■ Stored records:

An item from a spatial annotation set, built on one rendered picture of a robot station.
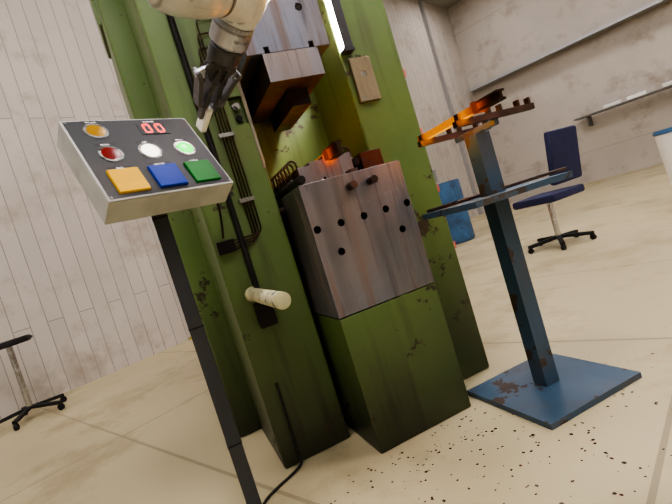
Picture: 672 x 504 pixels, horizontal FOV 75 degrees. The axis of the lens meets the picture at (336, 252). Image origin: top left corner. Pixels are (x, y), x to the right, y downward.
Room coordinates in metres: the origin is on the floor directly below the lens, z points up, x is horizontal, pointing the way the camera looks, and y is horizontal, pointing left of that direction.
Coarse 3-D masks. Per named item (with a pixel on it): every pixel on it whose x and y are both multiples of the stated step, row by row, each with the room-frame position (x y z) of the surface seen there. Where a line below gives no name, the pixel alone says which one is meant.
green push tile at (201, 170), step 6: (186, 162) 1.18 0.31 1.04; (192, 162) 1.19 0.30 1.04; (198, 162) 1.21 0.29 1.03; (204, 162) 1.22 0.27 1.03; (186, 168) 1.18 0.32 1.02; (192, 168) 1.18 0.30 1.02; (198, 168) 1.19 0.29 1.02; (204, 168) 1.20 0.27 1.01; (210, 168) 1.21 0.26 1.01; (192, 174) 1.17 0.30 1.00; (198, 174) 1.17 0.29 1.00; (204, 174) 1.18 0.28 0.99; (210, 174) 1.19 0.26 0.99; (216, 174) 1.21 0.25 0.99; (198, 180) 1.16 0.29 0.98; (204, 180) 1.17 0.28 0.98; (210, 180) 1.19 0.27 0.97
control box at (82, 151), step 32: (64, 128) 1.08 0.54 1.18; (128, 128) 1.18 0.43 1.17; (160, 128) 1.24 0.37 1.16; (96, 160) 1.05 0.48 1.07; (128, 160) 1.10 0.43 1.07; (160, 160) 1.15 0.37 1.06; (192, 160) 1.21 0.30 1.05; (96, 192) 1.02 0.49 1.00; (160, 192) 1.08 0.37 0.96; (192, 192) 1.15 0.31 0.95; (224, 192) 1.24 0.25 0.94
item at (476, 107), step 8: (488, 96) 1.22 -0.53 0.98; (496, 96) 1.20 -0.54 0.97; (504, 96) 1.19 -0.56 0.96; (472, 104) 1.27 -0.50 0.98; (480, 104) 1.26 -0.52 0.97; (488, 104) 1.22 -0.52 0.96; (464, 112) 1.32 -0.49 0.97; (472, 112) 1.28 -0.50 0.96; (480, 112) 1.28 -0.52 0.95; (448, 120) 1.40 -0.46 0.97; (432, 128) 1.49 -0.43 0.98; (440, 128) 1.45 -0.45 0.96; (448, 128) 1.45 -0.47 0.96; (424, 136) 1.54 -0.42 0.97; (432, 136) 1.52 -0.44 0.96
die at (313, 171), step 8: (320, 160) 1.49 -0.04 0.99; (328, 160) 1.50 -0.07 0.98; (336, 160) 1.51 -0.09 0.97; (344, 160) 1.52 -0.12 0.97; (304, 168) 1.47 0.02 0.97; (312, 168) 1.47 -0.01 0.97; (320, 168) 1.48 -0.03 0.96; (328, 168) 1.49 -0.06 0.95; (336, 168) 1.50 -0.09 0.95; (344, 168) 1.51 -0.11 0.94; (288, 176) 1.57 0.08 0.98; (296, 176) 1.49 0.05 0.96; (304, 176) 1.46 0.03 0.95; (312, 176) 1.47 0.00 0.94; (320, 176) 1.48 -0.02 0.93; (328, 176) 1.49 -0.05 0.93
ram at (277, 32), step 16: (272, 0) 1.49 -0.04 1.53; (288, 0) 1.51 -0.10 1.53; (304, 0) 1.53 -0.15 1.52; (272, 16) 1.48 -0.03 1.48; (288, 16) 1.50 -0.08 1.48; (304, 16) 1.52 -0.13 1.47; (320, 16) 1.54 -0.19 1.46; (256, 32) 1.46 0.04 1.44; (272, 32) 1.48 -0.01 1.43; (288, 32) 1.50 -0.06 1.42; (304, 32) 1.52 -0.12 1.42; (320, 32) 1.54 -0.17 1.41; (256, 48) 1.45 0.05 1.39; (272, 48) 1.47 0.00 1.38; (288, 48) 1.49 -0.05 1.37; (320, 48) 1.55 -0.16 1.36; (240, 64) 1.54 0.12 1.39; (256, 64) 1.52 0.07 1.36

■ Your goal:
From the data above, copy out every line with the string "picture" in it.

■ Answer below:
An item from a spatial annotation set, built on one rendered picture of a robot station.
Picture: 672 x 504 pixels, horizontal FOV 75 degrees. The axis of the lens meets the picture at (336, 252). Image origin: top left corner. Pixels are (x, y), x to the right, y downward.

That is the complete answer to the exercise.